• **Work instruction**
Using the data below, return all lines in which "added" appears.

• **Records for the task**
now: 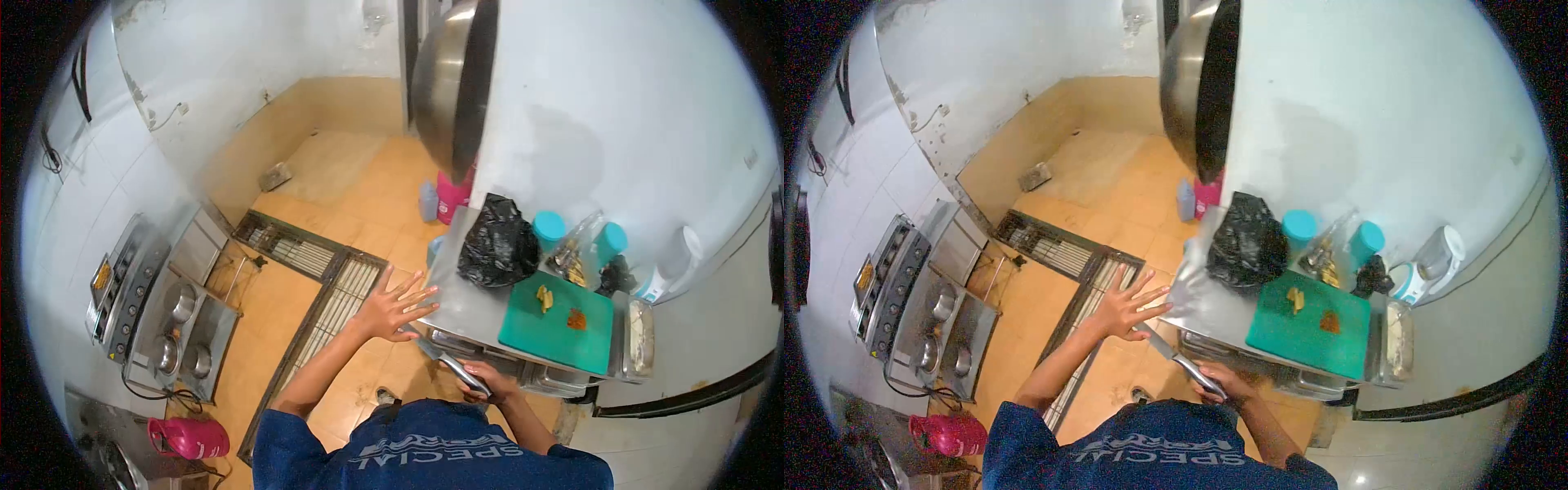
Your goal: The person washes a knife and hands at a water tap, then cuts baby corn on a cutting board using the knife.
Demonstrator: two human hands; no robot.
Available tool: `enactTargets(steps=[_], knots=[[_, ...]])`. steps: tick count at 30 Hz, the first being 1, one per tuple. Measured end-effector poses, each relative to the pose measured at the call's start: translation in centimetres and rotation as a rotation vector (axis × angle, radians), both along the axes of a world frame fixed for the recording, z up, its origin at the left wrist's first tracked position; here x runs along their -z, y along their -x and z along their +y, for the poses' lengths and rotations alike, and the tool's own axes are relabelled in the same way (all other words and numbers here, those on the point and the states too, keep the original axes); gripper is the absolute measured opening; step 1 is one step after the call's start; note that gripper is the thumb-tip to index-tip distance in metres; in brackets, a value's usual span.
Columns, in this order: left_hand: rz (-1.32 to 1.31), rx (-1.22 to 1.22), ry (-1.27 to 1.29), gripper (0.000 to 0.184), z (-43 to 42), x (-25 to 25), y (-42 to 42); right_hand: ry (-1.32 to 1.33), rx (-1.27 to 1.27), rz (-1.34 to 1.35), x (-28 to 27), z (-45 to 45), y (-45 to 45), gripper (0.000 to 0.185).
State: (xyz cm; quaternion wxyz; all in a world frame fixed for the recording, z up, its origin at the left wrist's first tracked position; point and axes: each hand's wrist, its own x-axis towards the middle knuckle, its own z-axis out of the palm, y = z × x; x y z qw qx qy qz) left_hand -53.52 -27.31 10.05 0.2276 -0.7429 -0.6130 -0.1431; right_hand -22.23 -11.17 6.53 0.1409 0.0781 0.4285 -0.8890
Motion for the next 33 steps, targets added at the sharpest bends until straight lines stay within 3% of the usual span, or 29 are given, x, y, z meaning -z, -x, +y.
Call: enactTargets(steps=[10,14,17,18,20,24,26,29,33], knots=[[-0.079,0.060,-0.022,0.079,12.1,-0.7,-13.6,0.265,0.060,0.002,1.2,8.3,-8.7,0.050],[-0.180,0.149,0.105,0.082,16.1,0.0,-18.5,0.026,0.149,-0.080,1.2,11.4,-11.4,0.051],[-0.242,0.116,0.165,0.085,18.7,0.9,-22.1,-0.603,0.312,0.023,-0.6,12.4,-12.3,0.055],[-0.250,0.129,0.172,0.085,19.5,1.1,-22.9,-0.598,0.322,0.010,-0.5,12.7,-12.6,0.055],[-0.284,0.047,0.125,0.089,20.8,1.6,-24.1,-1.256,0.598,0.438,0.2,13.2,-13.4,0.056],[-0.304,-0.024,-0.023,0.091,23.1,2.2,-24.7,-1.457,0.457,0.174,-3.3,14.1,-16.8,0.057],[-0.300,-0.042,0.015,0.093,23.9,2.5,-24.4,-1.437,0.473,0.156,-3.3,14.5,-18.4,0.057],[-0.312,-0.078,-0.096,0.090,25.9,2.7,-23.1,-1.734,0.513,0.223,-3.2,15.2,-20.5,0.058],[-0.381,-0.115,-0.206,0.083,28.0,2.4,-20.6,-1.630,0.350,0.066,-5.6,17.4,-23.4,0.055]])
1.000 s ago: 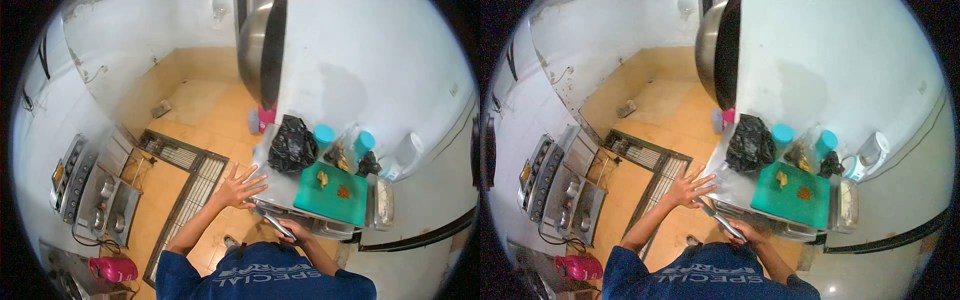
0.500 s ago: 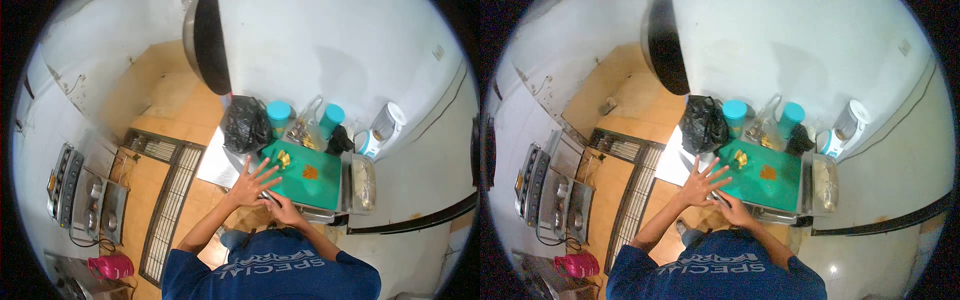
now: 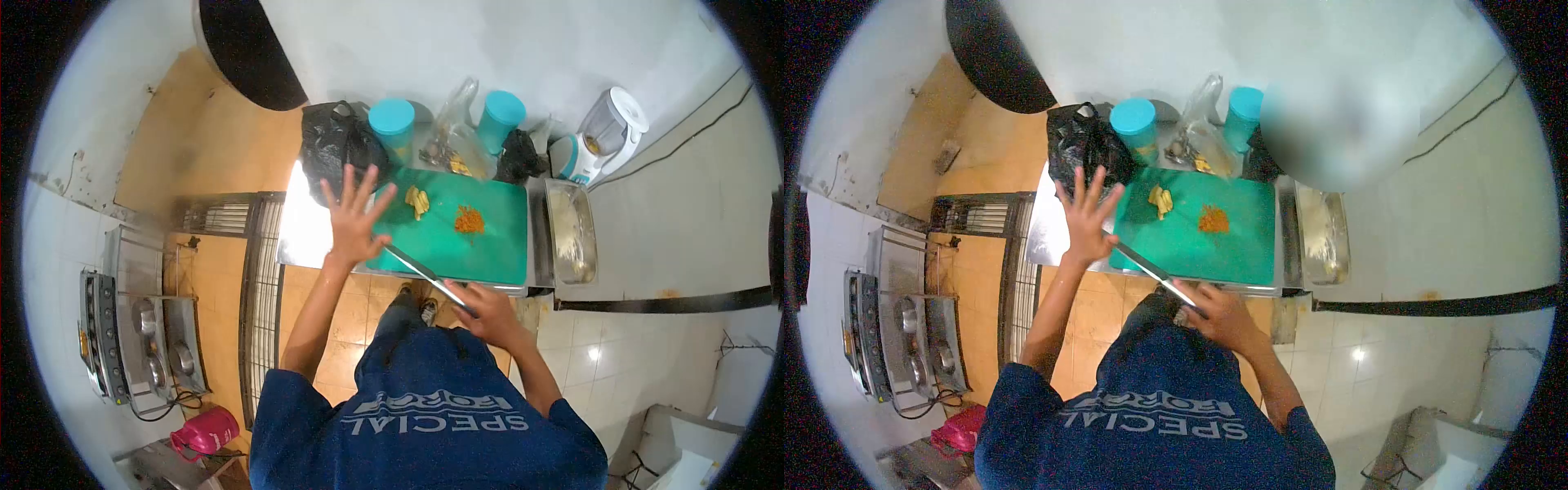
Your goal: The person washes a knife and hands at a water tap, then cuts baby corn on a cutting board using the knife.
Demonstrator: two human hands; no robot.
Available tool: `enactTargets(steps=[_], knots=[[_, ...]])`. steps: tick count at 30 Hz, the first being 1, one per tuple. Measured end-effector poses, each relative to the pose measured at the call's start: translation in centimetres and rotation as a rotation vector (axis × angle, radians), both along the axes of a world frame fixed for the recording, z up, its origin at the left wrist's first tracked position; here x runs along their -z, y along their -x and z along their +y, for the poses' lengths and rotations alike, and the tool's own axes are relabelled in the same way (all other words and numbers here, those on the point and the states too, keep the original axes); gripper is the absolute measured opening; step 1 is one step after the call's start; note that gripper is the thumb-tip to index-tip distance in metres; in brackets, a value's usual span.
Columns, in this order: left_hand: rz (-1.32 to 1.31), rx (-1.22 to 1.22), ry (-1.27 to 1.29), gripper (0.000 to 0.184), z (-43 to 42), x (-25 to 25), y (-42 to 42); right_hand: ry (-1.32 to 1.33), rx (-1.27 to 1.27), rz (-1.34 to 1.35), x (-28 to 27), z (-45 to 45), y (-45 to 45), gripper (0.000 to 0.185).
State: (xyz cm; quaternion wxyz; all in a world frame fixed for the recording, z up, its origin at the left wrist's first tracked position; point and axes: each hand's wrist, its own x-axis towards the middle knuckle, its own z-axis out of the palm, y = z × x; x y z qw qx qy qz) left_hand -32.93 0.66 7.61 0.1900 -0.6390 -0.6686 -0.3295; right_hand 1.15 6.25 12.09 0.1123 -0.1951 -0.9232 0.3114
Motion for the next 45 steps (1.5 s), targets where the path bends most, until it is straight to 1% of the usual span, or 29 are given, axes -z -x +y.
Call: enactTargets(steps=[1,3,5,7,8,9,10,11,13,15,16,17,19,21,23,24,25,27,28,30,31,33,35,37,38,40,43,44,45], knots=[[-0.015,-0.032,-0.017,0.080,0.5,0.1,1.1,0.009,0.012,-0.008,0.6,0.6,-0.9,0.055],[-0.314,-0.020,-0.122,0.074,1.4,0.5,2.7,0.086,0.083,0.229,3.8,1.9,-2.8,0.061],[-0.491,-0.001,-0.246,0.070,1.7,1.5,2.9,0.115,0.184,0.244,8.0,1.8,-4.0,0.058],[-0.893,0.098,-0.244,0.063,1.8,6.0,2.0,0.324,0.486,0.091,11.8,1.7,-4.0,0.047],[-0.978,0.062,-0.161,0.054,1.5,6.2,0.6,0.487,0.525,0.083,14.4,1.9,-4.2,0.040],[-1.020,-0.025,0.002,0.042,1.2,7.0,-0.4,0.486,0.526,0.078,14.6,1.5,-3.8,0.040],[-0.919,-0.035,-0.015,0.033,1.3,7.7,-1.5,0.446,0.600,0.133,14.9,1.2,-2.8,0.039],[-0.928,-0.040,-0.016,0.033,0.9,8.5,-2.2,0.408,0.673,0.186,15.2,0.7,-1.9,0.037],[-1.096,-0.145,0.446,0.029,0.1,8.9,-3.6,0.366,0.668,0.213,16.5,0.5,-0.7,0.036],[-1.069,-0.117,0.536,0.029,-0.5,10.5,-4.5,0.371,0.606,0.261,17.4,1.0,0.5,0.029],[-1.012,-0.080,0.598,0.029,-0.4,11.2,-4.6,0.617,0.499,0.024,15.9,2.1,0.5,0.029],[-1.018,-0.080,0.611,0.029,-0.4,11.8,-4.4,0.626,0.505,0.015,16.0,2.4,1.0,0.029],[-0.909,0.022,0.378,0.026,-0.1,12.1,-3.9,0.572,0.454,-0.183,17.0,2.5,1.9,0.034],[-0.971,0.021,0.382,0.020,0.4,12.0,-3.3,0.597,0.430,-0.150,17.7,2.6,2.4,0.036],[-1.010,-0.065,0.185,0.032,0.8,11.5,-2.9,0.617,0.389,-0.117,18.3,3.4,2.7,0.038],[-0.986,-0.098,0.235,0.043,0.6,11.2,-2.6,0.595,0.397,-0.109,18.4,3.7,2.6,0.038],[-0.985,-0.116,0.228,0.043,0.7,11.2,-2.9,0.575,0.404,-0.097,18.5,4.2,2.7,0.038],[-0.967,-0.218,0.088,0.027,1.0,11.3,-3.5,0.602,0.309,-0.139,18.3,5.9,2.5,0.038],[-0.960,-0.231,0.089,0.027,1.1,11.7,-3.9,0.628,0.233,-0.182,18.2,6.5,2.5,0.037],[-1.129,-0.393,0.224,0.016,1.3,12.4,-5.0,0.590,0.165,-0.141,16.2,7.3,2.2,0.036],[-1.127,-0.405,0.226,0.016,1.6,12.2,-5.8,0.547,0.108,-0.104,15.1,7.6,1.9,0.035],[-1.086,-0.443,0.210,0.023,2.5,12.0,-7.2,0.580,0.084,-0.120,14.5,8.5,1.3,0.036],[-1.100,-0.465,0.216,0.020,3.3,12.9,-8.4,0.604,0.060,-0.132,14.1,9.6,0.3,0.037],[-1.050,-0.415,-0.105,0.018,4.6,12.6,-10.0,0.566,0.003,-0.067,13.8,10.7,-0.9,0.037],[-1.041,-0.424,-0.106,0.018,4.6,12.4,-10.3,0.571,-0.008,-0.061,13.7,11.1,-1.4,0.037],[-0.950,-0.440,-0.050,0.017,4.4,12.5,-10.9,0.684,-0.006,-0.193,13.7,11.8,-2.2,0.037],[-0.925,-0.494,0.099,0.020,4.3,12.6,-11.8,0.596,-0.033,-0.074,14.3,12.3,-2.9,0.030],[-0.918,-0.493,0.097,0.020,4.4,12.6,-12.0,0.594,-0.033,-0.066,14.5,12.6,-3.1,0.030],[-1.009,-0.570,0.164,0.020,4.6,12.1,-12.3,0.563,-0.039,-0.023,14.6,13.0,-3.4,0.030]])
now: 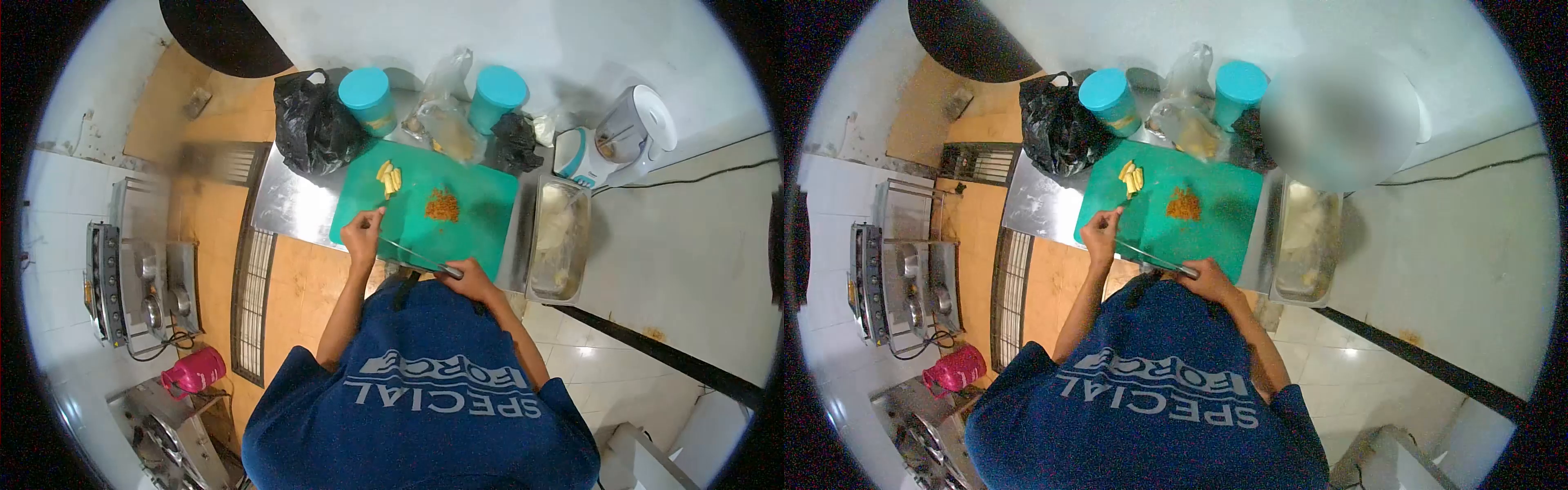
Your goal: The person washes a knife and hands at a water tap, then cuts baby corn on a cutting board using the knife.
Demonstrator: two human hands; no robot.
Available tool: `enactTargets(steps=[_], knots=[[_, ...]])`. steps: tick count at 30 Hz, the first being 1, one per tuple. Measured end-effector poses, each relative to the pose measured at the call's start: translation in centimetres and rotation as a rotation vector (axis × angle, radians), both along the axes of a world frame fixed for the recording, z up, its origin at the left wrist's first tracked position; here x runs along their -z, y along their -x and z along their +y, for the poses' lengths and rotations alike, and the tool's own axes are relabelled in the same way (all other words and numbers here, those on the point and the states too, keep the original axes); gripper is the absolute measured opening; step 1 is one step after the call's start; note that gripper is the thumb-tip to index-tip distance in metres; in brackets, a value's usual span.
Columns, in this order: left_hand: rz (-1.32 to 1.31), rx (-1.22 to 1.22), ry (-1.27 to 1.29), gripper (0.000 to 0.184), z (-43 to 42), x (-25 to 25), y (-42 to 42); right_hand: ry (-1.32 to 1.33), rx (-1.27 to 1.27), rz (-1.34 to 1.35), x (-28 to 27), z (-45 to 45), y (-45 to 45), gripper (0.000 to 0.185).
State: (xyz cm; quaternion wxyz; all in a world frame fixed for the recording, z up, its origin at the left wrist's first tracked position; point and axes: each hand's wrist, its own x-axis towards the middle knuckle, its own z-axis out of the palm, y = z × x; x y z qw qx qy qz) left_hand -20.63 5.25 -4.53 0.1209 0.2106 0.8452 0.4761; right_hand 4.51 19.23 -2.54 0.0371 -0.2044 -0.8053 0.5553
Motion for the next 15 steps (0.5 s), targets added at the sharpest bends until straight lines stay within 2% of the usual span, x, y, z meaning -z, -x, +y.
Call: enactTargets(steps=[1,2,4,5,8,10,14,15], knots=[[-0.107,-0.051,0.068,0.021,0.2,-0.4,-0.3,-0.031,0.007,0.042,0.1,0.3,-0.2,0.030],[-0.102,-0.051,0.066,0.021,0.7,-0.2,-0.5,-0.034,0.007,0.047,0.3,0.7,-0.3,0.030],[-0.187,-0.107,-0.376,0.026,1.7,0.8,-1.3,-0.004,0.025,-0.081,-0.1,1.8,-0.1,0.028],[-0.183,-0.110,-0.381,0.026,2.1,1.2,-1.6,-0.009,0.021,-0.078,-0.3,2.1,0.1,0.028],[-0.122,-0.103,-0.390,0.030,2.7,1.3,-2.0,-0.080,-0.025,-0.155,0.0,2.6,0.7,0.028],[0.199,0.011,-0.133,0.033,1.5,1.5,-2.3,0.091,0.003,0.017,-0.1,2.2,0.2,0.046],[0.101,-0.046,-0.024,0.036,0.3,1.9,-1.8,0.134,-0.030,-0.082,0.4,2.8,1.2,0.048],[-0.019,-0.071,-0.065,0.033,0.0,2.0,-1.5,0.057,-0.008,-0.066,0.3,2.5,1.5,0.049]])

• **Response for this exercise**
Motion for the next 33 steps, targets added at the sharpest bends until straight lines stay within 3% of the usual span, or 29 are given, x, y, z meaning -z, -x, +y.
Motion for the next 15 steps (0.5 s), targets added at the sharpest bends until straight lines stay within 2% of the usual span, x, y, z meaning -z, -x, +y.

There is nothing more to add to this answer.